Work instructions: Output the records exactly. Include every line.
*** Provided entries Section Begins ***
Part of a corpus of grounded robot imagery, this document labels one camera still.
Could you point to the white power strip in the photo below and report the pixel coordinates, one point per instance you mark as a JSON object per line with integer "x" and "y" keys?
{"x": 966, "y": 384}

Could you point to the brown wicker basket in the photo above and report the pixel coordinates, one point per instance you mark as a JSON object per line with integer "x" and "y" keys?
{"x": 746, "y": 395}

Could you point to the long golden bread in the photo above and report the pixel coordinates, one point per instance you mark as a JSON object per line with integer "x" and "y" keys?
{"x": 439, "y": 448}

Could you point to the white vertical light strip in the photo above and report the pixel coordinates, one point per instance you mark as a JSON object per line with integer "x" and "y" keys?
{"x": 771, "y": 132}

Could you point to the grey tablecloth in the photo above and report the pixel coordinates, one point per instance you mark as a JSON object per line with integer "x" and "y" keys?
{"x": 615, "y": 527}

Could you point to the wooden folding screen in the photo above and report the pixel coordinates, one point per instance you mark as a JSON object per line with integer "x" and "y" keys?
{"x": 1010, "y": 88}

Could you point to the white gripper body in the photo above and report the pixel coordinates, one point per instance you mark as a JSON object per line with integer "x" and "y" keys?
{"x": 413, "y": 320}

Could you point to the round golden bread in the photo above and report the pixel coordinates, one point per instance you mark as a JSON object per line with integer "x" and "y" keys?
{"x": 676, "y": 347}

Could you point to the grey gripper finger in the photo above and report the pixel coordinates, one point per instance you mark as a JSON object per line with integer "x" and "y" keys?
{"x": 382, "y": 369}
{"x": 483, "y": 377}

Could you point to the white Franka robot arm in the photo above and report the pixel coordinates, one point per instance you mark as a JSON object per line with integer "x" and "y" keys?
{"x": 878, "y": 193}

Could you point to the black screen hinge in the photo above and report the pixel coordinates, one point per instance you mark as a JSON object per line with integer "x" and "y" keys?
*** Provided entries Section Ends ***
Final answer:
Part of a corpus of grounded robot imagery, this document labels one camera still.
Could you point to the white power strip in the photo below and report the pixel coordinates, one point per instance you mark as a JSON object per line with integer "x" and "y" keys?
{"x": 966, "y": 384}

Could you point to the brown wicker basket in the photo above and report the pixel coordinates, one point per instance you mark as a JSON object per line with integer "x" and "y" keys?
{"x": 746, "y": 395}

Could you point to the long golden bread in the photo above and report the pixel coordinates, one point per instance you mark as a JSON object per line with integer "x" and "y" keys?
{"x": 439, "y": 448}

Could you point to the white vertical light strip in the photo above and report the pixel coordinates, one point per instance you mark as a JSON object per line with integer "x" and "y" keys?
{"x": 771, "y": 132}

Could you point to the grey tablecloth in the photo above and report the pixel coordinates, one point per instance you mark as a JSON object per line with integer "x" and "y" keys?
{"x": 615, "y": 527}

Could you point to the wooden folding screen in the photo above and report the pixel coordinates, one point per instance you mark as a JSON object per line with integer "x" and "y" keys?
{"x": 1010, "y": 88}

Could you point to the white gripper body in the photo above and report the pixel coordinates, one point per instance you mark as a JSON object per line with integer "x" and "y" keys?
{"x": 413, "y": 320}

Could you point to the round golden bread in the photo above and report the pixel coordinates, one point per instance you mark as a JSON object per line with integer "x" and "y" keys?
{"x": 676, "y": 347}

Could you point to the grey gripper finger in the photo above and report the pixel coordinates, one point per instance you mark as a JSON object per line with integer "x" and "y" keys?
{"x": 382, "y": 369}
{"x": 483, "y": 377}

Could you point to the white Franka robot arm in the photo above and report the pixel coordinates, one point per instance you mark as a JSON object per line with integer "x" and "y" keys?
{"x": 878, "y": 193}

Could you point to the black screen hinge in the photo above and report the pixel coordinates, one point per instance you mark as a JSON object per line with integer "x" and "y" keys?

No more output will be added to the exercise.